Eliminating waste, maximizing productivity, and measuring progress is hard work. It means optimizing the care team, training staff members, and meeting regularly to discuss how processes can be improved — perhaps even reconfiguring the physical layout of the practice. Kilo believes that this analysis and planning is the hardest part of initiating change, and that its value isn't appreciated.
"Focused time to review work processes, at least once a quarter on a Saturday morning or for a structured half day on the slowest day of the week, can be time worth spending," says Kilo. "It's really the only way to get the work done, and everybody can come out much happier," he says.
Physicians who think they're already under too much pressure probably have the most to gain from improving their practice efficiency. According to Delio's findings, a relatively modest investment in efficiency could pay off in higher quality care, greater job satisfaction, and increased revenue. The challenge is to work smarter, not harder.
But it won't happen overnight, cautions Linda Turner, human relations developer at Norumbega Medical Group. She has worked with Burger for over 20 years, helping to build what may be one of the most efficient, innovative, and quality-driven group practices in the country.

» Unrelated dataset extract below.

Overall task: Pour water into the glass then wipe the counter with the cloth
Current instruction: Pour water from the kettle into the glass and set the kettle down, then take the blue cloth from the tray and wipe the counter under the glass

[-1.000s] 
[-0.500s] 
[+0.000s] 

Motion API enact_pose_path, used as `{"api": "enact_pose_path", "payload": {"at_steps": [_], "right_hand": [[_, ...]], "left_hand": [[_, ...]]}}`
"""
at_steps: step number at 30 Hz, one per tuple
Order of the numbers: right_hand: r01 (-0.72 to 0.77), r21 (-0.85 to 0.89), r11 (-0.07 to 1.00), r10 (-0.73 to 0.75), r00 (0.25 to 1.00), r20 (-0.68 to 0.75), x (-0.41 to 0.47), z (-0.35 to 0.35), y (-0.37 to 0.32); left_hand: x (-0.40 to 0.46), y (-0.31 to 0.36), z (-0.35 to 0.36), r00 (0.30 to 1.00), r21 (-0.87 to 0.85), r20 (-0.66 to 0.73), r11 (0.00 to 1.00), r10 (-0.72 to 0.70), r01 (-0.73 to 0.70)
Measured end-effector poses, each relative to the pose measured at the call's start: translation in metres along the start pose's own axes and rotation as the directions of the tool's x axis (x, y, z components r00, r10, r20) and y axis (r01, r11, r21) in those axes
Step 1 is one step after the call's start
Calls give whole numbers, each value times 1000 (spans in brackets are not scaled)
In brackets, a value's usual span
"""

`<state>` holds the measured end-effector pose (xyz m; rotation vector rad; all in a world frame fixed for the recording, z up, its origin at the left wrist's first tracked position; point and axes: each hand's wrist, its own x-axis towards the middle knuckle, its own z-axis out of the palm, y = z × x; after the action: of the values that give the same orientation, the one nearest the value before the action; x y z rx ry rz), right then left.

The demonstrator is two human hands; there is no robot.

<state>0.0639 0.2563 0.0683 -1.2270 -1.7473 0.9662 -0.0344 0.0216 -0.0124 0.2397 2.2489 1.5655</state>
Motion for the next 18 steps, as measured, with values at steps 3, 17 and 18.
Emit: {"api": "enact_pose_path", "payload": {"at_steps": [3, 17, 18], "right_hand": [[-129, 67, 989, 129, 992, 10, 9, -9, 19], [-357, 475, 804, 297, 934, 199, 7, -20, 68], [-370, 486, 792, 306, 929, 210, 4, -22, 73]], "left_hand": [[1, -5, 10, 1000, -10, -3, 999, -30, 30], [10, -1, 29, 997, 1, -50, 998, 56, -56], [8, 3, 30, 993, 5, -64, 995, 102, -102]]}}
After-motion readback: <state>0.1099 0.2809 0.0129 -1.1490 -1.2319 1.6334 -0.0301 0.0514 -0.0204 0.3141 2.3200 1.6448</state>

Turner has completed courses in advanced TQM that that help her teach providers and staff members — many of whom also have TQM training — to use contemporary information technology, analyzing appropriate data to refine work processes.
But it wasn't always like that. Turner remembers how, years ago, she would send out for pizza to "celebrate" discussions of mistakes at group meetings. She saw those as opportunities to improve the system — "We called it buried treasure," she says. "Once it got rolling, they didn't even ask for the pizza any more. Finding the mistakes was enough in itself."
She tells the story to emphasize the critical role of corporate culture in initiating and sustaining long-term change. Another key ingredient is the participation and leadership of physicians, not only in changing the culture, but in improving and integrating their own work processes with everyone else's in the practice.